§ Work instruction
In the listing below, transcribe the line that contains "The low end" and all lines following it, ending with the last line. Add nothing.

**** Given data

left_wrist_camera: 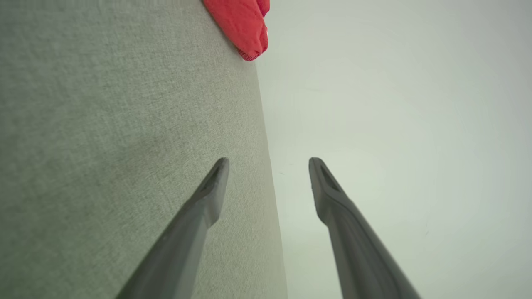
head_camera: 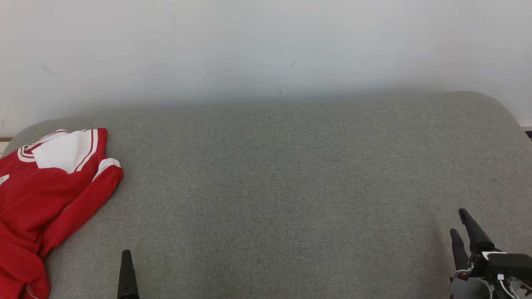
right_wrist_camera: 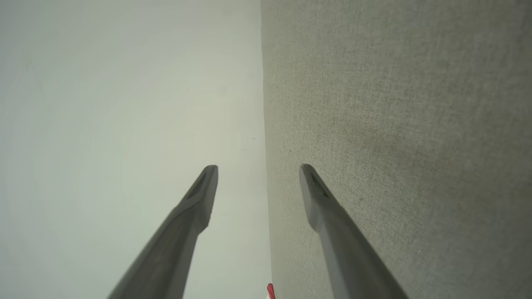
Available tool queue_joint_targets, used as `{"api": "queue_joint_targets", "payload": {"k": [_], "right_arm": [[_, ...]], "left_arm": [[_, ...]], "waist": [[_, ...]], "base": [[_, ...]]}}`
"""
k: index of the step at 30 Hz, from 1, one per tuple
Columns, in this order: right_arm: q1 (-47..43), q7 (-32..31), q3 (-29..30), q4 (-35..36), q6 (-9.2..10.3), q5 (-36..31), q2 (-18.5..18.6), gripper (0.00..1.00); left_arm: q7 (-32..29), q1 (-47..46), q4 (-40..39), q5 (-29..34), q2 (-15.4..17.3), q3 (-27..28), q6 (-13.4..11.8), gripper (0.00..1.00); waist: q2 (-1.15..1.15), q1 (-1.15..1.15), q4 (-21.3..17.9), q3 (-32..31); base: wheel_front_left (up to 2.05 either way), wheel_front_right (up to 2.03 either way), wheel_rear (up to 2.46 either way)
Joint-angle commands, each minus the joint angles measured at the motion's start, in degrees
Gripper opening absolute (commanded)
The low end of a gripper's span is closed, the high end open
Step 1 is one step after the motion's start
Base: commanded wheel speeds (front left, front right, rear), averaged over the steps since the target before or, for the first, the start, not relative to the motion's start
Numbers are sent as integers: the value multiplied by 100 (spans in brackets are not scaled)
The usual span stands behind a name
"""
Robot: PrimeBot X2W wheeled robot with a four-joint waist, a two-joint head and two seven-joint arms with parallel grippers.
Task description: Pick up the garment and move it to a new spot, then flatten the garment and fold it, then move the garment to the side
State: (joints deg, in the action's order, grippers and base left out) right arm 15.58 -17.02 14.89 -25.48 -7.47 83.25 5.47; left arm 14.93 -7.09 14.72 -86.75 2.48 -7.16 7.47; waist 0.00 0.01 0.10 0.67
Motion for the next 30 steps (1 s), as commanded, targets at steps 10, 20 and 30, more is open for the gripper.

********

§ Solution to this problem
The low end of a gripper's span is closed, the high end open
Step 1 is one step after the motion's start
Base: commanded wheel speeds (front left, front right, rear), averaged over the steps since the target before or, for the first, the start, not relative to the motion's start
Numbers are sent as integers: the value multiplied by 100 (spans in brackets are not scaled)
The usual span stands behind a name
"""
Robot: PrimeBot X2W wheeled robot with a four-joint waist, a two-joint head and two seven-joint arms with parallel grippers.
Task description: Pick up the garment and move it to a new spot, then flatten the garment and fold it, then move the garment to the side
State: (joints deg, in the action's order, grippers and base left out) right arm 15.58 -17.02 14.89 -25.48 -7.47 83.25 5.47; left arm 14.93 -7.09 14.72 -86.75 2.48 -7.16 7.47; waist 0.00 0.01 0.10 0.67
Motion for the next 30 steps (1 s), as commanded, targets at steps 10, 20 and 30, more is open for the gripper.

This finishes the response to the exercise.